Activity: Look through the data and write out every line with the word "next" in it.

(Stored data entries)
[Start of Attachment]
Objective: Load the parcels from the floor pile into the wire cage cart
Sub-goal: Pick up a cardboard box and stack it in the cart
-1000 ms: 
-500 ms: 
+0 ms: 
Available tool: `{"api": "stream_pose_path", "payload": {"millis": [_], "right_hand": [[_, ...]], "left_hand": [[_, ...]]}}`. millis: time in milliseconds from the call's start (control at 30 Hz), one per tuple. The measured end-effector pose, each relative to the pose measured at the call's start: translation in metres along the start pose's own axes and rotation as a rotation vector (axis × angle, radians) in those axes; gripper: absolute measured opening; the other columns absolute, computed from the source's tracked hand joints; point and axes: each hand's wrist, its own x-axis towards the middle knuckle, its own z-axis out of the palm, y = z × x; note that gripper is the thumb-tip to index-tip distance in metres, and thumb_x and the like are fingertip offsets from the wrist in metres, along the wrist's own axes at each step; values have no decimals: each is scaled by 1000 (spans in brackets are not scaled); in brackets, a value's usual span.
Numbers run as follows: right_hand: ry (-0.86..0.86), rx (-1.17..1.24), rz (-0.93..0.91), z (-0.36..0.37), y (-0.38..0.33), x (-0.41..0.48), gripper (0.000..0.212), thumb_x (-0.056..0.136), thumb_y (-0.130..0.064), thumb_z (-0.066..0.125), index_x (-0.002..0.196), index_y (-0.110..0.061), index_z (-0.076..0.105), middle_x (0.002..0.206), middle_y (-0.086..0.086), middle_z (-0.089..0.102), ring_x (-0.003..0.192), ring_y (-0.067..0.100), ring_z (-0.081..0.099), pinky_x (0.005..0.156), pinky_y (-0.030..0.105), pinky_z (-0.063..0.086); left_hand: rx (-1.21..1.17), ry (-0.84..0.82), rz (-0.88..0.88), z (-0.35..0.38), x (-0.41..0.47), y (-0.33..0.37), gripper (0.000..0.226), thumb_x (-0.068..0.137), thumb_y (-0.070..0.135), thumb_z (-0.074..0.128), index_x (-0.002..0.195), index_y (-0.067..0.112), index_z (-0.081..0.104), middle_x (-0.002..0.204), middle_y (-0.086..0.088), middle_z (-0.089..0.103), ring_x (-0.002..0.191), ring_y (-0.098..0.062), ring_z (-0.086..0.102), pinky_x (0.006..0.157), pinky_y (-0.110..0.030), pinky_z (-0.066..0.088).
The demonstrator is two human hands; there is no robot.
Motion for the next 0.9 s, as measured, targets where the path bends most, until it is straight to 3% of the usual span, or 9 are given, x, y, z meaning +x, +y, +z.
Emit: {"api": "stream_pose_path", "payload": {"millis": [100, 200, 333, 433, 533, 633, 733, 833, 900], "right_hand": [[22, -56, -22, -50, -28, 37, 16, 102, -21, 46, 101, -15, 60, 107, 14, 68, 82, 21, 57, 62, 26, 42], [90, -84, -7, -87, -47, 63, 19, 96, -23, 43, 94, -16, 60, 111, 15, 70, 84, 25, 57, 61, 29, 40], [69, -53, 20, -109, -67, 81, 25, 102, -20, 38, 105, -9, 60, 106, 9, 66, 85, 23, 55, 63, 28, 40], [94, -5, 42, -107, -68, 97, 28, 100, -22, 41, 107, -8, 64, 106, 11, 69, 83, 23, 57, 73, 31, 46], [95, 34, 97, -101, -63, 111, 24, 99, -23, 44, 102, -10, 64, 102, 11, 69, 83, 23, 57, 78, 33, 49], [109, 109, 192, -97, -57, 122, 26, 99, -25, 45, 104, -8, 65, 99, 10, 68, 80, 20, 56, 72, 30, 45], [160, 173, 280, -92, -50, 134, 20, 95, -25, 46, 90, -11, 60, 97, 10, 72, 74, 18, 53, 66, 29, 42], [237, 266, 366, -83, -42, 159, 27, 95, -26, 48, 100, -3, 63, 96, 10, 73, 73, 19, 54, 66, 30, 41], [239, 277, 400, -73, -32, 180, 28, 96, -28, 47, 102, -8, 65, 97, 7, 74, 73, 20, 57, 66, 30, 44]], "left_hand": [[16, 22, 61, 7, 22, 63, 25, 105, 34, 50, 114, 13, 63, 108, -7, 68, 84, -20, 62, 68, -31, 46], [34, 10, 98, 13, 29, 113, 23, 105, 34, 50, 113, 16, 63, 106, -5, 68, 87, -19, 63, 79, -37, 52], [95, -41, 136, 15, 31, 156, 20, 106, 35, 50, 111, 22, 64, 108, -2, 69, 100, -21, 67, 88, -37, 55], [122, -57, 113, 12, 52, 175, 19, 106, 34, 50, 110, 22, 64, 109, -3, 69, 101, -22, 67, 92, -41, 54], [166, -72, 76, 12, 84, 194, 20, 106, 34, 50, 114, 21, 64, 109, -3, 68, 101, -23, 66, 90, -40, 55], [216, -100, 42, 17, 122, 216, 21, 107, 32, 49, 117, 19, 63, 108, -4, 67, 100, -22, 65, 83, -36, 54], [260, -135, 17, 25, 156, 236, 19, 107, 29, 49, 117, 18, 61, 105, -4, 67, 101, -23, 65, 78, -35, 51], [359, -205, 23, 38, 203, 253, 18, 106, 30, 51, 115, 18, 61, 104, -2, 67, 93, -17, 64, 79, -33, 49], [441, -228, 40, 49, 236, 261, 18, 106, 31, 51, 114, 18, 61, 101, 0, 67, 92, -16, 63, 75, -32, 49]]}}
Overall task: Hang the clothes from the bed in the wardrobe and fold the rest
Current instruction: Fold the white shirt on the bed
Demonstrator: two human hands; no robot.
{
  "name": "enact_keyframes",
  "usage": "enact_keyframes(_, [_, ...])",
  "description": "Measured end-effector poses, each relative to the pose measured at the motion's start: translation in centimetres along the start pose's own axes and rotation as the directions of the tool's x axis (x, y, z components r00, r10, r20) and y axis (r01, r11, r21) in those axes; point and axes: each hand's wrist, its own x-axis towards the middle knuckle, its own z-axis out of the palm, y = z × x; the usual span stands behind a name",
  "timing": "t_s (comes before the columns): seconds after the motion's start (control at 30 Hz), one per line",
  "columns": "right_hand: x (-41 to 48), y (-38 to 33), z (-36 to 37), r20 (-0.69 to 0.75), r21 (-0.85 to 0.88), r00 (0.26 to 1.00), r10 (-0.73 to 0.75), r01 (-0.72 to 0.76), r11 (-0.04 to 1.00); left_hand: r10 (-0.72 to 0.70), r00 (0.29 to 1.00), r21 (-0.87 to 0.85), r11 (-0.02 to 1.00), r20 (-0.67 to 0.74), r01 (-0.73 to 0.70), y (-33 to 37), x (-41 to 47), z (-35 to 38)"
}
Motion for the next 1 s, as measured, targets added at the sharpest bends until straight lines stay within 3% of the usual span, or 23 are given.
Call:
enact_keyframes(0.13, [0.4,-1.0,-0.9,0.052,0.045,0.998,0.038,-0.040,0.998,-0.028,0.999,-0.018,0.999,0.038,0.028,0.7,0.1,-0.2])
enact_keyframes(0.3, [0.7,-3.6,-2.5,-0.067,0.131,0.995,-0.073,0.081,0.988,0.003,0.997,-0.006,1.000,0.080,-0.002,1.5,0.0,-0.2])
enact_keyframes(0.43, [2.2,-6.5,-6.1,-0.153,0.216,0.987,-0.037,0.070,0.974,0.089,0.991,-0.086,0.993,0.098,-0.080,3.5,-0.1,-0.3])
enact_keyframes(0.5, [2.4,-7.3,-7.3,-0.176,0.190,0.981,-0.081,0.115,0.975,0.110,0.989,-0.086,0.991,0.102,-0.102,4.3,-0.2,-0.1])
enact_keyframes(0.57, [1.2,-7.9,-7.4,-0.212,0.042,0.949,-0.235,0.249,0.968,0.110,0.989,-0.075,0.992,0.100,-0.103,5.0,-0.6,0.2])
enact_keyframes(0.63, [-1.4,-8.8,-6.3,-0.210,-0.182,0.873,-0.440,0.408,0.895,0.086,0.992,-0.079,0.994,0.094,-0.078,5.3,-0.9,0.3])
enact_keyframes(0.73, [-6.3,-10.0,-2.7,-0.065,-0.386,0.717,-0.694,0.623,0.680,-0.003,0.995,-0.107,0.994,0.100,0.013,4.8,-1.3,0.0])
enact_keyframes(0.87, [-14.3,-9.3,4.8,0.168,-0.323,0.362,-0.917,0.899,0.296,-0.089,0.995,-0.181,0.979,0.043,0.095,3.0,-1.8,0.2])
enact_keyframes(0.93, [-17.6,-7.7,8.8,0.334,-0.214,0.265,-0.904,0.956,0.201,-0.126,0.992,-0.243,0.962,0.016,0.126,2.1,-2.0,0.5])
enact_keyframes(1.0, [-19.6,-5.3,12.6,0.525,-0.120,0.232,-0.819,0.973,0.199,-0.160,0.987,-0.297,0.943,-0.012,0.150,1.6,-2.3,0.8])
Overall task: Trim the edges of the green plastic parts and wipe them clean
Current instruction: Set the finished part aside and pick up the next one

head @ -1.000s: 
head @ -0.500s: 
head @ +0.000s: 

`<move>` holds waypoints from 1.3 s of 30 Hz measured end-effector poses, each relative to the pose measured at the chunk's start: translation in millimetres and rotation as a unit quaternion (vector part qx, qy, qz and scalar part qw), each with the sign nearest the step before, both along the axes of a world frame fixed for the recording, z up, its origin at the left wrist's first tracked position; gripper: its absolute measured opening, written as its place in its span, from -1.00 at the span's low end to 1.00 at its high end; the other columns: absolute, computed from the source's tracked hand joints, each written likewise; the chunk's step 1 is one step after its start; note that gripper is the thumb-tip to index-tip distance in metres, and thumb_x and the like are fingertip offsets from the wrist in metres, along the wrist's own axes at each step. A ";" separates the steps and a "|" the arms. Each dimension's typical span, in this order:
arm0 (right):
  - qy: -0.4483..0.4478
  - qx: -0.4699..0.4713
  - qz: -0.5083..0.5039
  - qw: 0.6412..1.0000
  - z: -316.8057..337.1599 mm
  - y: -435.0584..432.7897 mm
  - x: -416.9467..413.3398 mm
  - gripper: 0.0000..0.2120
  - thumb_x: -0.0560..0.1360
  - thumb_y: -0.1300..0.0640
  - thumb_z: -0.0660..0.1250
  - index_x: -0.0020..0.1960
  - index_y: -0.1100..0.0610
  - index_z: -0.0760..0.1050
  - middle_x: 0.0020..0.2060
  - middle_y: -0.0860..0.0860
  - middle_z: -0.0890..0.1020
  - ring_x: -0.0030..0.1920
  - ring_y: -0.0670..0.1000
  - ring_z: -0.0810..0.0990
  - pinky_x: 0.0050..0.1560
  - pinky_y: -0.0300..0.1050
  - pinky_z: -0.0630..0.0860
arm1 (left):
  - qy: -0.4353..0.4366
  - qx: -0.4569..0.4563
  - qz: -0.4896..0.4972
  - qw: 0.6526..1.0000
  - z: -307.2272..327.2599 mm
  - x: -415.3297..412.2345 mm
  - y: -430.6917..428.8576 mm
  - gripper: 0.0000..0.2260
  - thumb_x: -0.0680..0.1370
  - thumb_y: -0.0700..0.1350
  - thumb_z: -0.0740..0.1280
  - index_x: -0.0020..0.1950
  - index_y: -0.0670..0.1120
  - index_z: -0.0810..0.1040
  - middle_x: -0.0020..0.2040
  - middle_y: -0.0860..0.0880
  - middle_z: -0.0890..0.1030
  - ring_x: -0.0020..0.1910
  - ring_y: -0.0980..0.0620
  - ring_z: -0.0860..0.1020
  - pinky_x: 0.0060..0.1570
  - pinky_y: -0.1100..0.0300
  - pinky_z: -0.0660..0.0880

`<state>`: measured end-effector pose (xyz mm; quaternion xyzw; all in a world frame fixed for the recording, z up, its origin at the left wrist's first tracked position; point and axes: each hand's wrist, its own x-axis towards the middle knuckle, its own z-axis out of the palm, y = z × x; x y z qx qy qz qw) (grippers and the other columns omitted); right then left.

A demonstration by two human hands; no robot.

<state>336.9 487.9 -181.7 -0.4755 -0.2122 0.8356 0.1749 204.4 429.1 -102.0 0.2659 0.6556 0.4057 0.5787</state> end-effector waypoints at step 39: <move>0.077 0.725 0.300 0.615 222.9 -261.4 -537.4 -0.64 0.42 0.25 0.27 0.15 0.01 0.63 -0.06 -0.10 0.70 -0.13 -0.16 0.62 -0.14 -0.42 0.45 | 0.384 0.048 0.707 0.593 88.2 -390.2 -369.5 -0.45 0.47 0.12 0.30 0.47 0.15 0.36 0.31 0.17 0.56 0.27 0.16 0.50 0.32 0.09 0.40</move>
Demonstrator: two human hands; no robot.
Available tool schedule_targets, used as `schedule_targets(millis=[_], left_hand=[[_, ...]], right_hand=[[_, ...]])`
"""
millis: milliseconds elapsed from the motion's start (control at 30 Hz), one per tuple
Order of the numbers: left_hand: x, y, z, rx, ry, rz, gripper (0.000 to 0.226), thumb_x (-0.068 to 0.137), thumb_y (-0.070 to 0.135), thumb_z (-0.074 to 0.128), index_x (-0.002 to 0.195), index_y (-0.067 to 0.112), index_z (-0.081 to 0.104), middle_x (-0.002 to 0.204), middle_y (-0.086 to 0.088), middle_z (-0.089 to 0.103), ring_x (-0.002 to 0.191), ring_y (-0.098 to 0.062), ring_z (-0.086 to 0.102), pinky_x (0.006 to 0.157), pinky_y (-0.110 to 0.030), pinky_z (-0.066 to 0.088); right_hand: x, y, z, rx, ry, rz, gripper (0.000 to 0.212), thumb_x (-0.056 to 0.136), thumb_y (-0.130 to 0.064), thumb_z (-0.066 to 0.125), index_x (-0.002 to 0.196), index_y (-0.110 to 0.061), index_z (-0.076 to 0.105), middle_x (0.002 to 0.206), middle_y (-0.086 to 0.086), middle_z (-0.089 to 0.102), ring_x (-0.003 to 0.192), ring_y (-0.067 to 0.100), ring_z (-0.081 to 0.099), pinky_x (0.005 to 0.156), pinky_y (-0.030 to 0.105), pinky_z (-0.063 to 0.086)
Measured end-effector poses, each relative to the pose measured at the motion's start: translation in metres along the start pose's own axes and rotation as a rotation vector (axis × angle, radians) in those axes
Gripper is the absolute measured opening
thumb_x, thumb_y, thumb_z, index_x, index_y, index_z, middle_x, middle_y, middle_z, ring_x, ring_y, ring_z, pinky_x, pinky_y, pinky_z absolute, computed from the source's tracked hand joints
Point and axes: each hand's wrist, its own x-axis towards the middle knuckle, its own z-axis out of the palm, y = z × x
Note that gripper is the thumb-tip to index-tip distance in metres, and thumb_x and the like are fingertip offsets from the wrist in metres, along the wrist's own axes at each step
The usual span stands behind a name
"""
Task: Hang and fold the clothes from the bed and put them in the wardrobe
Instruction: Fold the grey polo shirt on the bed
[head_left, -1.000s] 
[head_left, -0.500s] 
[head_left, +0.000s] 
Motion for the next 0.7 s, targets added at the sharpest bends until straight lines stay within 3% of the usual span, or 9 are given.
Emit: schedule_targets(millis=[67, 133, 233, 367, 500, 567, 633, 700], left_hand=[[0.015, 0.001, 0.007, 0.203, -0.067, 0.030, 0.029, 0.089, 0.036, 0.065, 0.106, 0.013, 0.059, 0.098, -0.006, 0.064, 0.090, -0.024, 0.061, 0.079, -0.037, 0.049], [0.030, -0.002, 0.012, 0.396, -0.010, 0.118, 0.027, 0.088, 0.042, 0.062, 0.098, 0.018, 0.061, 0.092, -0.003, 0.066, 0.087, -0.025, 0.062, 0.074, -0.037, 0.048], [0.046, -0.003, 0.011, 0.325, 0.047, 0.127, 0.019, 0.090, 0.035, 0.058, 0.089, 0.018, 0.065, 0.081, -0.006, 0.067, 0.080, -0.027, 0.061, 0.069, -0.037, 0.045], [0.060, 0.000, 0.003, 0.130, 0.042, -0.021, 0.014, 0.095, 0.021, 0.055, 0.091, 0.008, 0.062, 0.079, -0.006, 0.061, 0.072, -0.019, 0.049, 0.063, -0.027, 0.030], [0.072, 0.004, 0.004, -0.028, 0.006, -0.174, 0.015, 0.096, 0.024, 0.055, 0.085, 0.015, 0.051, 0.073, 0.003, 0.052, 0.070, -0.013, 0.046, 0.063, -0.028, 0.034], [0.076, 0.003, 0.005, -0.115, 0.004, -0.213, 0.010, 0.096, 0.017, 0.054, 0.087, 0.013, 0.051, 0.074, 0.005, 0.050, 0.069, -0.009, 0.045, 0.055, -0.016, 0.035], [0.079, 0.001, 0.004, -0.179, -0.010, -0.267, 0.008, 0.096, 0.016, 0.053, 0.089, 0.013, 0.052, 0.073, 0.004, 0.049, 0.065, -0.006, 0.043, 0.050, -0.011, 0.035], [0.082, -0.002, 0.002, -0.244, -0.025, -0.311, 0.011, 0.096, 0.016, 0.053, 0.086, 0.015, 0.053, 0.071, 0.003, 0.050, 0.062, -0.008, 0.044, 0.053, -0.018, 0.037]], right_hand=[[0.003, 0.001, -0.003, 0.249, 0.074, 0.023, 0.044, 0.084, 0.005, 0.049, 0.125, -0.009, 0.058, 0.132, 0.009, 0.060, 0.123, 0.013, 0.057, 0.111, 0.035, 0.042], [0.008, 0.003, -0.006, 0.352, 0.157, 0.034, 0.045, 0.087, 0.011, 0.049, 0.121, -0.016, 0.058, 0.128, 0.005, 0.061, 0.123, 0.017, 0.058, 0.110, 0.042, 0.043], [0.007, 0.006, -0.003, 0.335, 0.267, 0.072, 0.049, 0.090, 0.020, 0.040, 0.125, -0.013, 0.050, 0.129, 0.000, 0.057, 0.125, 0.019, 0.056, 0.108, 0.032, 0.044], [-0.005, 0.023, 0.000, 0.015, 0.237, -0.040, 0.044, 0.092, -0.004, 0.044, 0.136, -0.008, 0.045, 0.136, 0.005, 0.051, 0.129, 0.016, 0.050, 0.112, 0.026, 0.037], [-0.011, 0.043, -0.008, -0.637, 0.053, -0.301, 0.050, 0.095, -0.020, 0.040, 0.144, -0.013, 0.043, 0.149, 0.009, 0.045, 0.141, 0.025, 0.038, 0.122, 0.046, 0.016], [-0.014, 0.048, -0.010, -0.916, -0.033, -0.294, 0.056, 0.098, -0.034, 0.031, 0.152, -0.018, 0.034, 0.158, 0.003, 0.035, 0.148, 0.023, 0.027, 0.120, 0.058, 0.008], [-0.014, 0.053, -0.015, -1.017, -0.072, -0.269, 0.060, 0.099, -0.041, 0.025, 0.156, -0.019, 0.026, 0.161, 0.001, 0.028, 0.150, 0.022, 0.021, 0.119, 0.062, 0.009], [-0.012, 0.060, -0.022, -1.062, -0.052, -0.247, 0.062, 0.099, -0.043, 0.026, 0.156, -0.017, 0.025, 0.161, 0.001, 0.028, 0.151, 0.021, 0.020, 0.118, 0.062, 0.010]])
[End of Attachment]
Result of this exercise:
Motion for the next 0.9 s, as measured, targets where the path bends most, until it is straight to 3% of the usual span, or 9 are given, x, y, z meaning +x, +y, +z.
Motion for the next 1 s, as measured, targets added at the sharpest bends until straight lines stay within 3% of the usual span, or 23 are given.
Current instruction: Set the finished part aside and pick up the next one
Motion for the next 0.7 s, targets added at the sharpest bends until straight lines stay within 3% of the usual span, or 9 are given.

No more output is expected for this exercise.